* **THE PROBLEM**:
The answer must consist only of the lines from the line with "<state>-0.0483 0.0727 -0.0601" to the line with "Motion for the", both included, exactly as they stand below.

* **DATASET EXTRACT**:
◇ ◇ ◇ ◇ ◇

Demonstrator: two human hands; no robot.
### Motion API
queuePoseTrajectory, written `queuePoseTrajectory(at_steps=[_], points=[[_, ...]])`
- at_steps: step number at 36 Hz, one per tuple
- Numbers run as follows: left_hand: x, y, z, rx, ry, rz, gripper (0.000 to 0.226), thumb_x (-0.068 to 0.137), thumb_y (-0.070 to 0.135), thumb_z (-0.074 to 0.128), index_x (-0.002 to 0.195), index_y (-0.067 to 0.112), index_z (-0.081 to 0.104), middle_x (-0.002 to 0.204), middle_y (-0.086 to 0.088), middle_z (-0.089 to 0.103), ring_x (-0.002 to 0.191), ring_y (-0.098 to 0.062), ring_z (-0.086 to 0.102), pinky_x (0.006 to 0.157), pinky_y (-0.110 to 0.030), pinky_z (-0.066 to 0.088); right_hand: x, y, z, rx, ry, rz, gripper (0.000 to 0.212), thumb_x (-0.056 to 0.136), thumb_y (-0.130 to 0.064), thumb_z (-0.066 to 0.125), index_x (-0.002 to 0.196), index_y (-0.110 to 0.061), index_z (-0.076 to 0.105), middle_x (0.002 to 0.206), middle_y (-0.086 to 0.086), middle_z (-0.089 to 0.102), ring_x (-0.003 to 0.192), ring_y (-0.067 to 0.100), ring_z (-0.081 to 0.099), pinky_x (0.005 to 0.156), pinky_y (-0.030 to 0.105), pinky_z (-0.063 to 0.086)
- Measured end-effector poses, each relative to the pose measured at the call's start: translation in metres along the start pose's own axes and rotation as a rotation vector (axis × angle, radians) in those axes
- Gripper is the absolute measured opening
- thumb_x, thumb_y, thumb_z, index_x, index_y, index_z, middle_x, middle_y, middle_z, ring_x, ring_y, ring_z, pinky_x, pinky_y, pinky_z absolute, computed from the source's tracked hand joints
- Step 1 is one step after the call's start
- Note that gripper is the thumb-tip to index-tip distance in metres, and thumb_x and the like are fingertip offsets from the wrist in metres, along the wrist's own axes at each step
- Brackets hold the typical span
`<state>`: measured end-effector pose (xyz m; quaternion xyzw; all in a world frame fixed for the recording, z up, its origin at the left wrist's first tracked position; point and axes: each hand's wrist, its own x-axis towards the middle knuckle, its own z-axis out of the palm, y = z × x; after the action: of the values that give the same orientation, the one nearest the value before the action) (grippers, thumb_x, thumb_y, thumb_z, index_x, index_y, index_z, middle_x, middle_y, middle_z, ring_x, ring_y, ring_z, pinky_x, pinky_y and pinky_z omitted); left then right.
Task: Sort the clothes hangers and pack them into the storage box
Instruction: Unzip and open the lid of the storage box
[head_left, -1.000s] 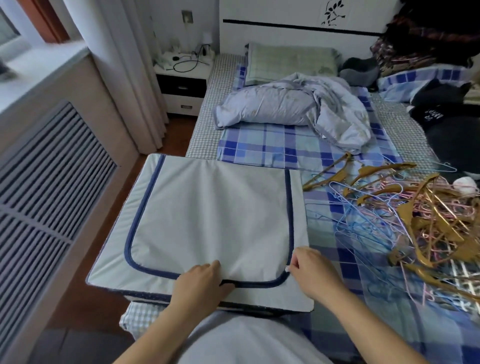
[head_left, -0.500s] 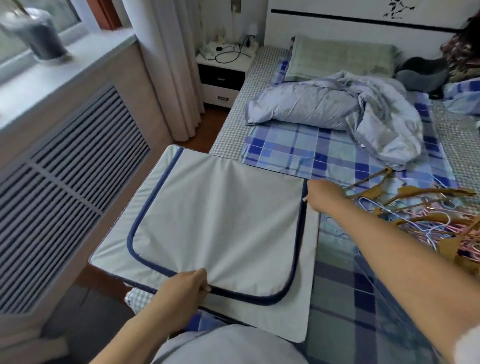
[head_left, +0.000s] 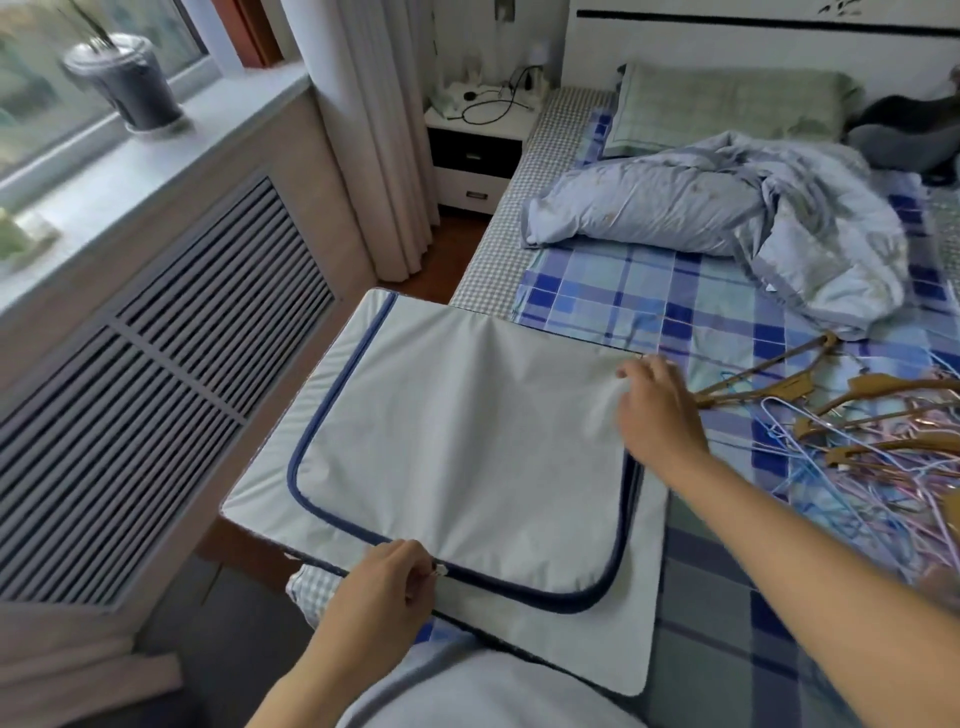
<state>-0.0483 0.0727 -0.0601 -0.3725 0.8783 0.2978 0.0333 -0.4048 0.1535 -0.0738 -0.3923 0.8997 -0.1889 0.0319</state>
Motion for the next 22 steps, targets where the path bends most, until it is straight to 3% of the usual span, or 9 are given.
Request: queuePoseTrajectory(at_steps=[4, 8, 11, 16, 19, 22], points=[[-0.006, 0.003, 0.004, -0.050, 0.079, 0.000, 0.021, 0.096, 0.023, 0.062, 0.078, 0.029, 0.053, 0.077, 0.015, 0.056, 0.080, -0.002, 0.051, 0.070, -0.027, 0.046, -0.067, -0.049, 0.014, 0.206, -0.221, -0.260, 0.021, 0.095, -0.022, 0.057, 0.112, -0.013, 0.065, 0.113, 0.001, 0.058, 0.111, 0.022, 0.049, 0.098, 0.034, 0.042], [-0.002, 0.016, 0.003, -0.055, 0.157, 0.042, 0.028, 0.096, 0.022, 0.060, 0.075, 0.032, 0.044, 0.074, 0.016, 0.049, 0.076, -0.004, 0.045, 0.066, -0.020, 0.037, -0.110, -0.097, 0.027, 0.229, -0.452, -0.551, 0.054, 0.090, -0.056, 0.056, 0.131, -0.022, 0.056, 0.122, -0.004, 0.055, 0.116, 0.013, 0.042, 0.104, 0.027, 0.038], [-0.002, 0.023, 0.004, 0.004, 0.217, 0.057, 0.020, 0.095, 0.018, 0.059, 0.078, 0.024, 0.049, 0.076, 0.013, 0.050, 0.074, -0.010, 0.045, 0.065, -0.027, 0.037, -0.123, -0.116, 0.037, 0.198, -0.438, -0.613, 0.048, 0.094, -0.053, 0.053, 0.130, -0.021, 0.058, 0.117, -0.002, 0.056, 0.110, 0.016, 0.044, 0.097, 0.030, 0.041], [-0.002, 0.022, 0.000, 0.039, 0.164, -0.069, 0.021, 0.099, 0.026, 0.053, 0.079, 0.023, 0.047, 0.078, 0.008, 0.052, 0.078, -0.016, 0.048, 0.068, -0.032, 0.034, -0.136, -0.128, 0.043, 0.234, -0.369, -0.581, 0.018, 0.092, -0.032, 0.060, 0.090, -0.015, 0.065, 0.091, 0.002, 0.063, 0.089, 0.022, 0.053, 0.081, 0.037, 0.046], [0.002, 0.012, -0.007, 0.058, 0.112, -0.134, 0.022, 0.099, 0.031, 0.052, 0.079, 0.024, 0.045, 0.081, 0.006, 0.055, 0.081, -0.018, 0.052, 0.068, -0.035, 0.039, -0.135, -0.138, 0.039, 0.224, -0.474, -0.534, 0.011, 0.093, -0.027, 0.061, 0.089, -0.017, 0.060, 0.093, 0.003, 0.064, 0.089, 0.022, 0.054, 0.080, 0.033, 0.043], [0.014, -0.008, -0.026, 0.123, 0.098, -0.223, 0.016, 0.095, 0.022, 0.050, 0.081, 0.023, 0.044, 0.083, 0.005, 0.055, 0.080, -0.020, 0.053, 0.064, -0.035, 0.040, -0.127, -0.142, 0.032, 0.199, -0.624, -0.421, 0.006, 0.091, -0.030, 0.059, 0.092, -0.024, 0.058, 0.100, 0.000, 0.064, 0.093, 0.020, 0.057, 0.082, 0.035, 0.048]])
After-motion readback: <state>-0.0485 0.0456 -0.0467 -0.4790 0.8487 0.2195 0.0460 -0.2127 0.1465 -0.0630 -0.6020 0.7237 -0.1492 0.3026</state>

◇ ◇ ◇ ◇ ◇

* **ANSWER FOR THE TASK**:
<state>-0.0483 0.0727 -0.0601 -0.3725 0.8783 0.2978 0.0333 -0.4048 0.1535 -0.0738 -0.3923 0.8997 -0.1889 0.0319</state>
Motion for the next 22 steps, targets where the path bends most, until it is straight to 3% of the usual span, or 9 are given.

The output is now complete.